▶ _Data records_:

◇ ◇ ◇ ◇

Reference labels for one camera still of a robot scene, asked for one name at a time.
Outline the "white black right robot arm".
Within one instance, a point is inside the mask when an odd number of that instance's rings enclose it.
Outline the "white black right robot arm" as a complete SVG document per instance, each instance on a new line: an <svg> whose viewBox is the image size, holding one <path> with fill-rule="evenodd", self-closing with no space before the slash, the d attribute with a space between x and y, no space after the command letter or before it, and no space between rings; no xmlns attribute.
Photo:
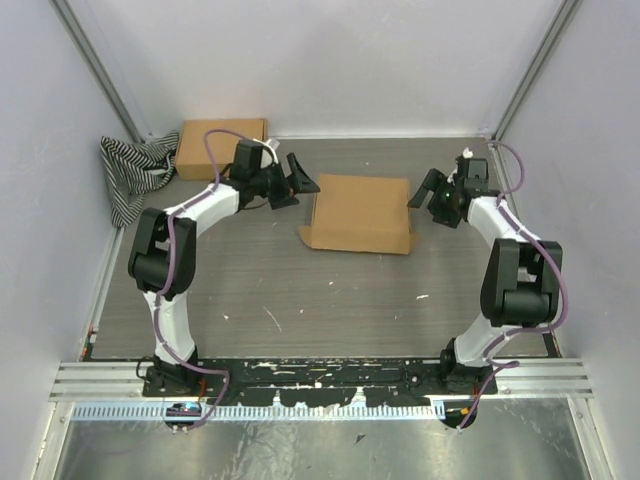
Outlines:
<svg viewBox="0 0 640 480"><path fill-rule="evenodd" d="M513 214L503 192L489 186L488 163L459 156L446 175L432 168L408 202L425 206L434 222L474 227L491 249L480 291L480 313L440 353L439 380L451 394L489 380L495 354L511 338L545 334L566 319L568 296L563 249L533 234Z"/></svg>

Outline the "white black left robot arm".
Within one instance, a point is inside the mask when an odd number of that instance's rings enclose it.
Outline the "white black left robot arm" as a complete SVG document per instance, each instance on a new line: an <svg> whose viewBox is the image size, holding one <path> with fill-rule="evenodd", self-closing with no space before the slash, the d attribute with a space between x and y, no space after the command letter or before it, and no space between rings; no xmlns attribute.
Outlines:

◇ ◇ ◇ ◇

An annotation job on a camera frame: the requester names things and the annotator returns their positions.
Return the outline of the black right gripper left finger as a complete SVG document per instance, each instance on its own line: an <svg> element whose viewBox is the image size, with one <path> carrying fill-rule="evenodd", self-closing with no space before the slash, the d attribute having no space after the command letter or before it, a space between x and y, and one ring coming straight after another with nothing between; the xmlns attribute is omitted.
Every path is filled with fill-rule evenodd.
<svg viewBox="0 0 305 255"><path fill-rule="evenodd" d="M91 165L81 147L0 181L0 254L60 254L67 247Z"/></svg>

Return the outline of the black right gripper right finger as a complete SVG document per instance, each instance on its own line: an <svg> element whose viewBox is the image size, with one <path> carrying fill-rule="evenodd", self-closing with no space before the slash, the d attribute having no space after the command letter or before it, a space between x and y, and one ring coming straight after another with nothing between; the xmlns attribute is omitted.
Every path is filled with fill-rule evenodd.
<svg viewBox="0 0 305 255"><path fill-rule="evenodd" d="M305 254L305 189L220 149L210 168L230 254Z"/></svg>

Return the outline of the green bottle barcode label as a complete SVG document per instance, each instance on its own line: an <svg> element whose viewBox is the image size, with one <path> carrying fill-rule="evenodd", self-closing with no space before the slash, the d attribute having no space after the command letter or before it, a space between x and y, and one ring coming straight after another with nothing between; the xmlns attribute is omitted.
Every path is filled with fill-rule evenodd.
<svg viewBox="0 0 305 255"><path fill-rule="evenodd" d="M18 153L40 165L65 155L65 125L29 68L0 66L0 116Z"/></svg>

◇ ◇ ◇ ◇

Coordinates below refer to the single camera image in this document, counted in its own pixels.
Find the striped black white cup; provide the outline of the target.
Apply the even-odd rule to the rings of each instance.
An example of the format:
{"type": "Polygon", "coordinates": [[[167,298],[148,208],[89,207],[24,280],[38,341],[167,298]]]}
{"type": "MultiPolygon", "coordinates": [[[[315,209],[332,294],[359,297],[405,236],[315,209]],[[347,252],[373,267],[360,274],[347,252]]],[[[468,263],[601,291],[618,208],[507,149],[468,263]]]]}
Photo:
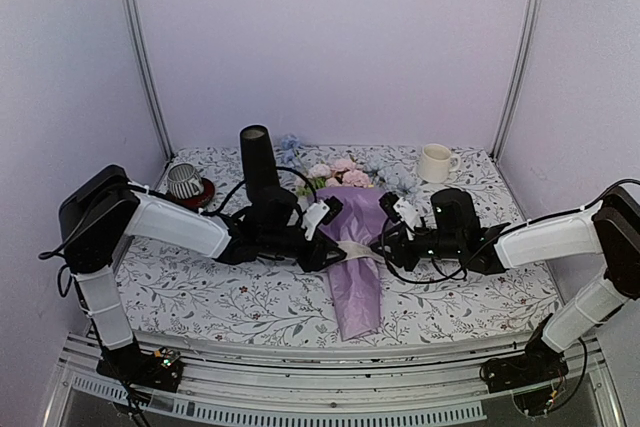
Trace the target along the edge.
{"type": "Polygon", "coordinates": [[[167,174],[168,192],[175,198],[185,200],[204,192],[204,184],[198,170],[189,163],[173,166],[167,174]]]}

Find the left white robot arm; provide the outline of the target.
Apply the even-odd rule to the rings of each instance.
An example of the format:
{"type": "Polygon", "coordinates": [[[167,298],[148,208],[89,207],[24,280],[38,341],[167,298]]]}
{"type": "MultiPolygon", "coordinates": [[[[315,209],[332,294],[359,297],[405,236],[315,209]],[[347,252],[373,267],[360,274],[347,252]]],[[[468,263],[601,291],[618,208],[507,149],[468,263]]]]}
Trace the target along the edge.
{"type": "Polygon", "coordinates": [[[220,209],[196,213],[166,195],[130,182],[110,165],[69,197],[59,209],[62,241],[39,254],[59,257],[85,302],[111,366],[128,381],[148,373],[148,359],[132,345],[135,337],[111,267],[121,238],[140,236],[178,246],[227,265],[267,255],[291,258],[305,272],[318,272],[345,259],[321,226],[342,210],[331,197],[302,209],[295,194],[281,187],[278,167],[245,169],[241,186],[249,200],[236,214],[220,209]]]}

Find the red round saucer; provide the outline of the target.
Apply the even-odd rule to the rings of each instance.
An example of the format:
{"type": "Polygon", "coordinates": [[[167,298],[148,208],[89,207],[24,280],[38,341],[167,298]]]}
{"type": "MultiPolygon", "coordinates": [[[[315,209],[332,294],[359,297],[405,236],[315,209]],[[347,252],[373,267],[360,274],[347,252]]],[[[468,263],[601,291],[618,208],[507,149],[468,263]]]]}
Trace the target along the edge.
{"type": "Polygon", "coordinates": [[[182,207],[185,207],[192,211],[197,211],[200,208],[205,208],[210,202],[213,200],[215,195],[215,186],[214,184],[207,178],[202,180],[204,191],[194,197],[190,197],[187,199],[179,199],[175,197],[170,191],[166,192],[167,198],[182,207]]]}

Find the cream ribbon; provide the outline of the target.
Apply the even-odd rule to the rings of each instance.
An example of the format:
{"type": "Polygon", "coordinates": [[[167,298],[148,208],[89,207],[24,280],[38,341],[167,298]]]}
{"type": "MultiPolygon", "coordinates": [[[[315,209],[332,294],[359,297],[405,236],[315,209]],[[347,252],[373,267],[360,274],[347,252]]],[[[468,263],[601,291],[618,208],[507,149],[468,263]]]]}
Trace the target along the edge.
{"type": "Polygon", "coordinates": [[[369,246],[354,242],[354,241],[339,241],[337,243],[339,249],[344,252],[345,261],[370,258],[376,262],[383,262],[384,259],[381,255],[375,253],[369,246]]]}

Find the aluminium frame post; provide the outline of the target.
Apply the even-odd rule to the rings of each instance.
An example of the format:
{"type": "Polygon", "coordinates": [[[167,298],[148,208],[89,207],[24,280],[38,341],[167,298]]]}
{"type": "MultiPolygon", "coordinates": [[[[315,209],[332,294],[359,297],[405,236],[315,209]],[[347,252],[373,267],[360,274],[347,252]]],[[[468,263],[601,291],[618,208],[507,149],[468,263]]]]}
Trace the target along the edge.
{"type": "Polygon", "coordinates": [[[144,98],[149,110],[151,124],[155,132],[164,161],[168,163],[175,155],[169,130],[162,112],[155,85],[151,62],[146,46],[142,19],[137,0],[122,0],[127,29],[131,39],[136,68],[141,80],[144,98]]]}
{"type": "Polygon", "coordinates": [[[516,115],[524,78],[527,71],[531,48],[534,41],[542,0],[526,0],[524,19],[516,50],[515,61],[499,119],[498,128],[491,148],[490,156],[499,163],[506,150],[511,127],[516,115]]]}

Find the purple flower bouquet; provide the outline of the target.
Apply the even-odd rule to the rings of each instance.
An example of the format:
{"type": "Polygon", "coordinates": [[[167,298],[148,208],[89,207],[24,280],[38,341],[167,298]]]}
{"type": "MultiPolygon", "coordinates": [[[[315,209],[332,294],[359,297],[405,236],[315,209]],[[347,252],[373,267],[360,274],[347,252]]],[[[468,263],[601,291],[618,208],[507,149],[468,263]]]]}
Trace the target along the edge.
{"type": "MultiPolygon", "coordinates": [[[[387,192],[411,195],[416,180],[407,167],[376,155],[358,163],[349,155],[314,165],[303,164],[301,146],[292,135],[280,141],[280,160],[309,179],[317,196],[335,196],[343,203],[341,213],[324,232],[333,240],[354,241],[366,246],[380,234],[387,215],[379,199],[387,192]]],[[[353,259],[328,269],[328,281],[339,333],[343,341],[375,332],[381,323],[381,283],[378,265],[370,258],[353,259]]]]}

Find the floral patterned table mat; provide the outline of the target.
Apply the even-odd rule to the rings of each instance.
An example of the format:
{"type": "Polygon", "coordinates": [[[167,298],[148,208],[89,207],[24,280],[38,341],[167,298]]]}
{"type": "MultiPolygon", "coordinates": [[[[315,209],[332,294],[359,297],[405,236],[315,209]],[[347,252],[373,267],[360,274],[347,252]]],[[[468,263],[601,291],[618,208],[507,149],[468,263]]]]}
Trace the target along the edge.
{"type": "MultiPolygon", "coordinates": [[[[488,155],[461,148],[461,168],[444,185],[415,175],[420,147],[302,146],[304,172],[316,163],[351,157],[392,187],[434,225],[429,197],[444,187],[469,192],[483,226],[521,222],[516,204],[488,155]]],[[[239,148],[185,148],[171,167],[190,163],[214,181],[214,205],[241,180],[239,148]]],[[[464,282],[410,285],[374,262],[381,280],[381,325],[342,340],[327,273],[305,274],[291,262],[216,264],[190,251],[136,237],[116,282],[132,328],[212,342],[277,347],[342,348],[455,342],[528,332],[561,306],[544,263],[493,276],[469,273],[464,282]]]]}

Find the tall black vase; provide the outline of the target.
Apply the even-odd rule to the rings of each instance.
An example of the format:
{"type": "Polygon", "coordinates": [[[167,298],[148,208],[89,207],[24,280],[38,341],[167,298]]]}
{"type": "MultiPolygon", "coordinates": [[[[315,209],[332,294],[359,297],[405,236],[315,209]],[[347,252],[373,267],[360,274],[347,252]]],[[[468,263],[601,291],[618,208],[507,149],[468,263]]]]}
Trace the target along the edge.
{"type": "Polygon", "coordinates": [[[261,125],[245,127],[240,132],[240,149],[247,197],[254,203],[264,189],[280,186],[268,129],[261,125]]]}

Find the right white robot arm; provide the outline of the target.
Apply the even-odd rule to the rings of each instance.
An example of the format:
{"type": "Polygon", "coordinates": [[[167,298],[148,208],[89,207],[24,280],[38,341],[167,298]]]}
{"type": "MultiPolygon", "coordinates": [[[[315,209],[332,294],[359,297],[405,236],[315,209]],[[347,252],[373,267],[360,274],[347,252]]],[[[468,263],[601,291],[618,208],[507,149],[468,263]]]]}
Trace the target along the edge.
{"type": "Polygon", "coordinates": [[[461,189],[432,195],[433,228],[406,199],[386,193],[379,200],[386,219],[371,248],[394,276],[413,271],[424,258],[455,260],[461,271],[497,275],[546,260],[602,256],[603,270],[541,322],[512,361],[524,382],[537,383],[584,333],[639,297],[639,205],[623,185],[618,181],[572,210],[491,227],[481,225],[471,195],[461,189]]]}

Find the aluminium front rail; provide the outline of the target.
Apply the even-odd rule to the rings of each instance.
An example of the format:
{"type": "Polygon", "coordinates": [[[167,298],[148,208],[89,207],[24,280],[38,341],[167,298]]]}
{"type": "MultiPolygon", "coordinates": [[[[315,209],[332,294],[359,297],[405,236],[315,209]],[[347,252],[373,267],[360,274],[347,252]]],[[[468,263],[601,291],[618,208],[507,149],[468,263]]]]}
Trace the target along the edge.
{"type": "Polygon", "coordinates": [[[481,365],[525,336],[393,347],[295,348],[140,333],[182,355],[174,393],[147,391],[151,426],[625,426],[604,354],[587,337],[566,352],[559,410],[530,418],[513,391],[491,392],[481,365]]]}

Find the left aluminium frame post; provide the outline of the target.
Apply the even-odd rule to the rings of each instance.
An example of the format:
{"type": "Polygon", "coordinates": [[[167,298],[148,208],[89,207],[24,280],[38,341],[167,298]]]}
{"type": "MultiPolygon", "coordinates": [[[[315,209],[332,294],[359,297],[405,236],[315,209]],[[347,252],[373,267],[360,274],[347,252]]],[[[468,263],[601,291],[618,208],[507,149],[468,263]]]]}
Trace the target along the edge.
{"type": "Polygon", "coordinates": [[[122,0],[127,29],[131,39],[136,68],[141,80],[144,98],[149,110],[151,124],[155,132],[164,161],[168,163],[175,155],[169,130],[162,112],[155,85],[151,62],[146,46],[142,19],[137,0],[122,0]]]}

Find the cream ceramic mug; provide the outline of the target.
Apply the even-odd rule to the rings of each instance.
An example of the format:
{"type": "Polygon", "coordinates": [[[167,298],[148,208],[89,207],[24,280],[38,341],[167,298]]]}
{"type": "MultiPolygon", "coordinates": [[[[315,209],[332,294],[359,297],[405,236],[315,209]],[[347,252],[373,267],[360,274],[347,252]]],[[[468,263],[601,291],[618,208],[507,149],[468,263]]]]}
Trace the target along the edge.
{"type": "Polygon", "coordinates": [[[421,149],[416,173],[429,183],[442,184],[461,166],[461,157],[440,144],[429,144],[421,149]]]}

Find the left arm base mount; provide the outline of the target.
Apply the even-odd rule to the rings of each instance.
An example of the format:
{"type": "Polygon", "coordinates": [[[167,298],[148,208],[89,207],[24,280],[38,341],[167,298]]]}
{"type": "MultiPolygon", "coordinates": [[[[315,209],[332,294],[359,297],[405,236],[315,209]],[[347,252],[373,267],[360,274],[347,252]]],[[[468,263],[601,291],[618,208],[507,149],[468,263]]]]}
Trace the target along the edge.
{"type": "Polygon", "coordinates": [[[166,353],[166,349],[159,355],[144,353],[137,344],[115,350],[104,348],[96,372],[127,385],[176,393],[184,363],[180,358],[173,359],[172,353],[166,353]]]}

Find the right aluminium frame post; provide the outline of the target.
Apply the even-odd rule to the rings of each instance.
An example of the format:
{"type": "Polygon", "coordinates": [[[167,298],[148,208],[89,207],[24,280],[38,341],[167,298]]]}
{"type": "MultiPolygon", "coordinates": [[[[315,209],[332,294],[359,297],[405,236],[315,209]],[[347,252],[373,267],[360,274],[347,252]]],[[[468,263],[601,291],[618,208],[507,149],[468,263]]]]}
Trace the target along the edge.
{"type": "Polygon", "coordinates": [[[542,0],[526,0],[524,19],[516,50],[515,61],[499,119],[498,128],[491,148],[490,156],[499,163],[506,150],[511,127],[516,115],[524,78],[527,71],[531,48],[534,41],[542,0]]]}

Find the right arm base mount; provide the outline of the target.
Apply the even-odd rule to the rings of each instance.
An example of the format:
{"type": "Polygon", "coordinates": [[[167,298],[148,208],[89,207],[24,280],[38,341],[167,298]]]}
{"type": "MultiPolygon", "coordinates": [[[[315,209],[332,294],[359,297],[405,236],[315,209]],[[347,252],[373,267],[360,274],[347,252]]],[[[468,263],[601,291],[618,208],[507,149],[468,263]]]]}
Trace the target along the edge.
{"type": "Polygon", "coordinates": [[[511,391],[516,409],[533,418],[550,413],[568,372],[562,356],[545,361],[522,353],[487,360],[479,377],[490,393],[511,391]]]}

◇ ◇ ◇ ◇

▶ _Task objective_:
Scan the material above. Return every line containing the string "frame".

▶ _Finished task_:
An annotation job on a camera frame: the requester names things and the annotator returns their positions.
Find the aluminium frame post; provide the outline of the target.
Find the left aluminium frame post; provide the outline of the target.
Find the right aluminium frame post; provide the outline of the target.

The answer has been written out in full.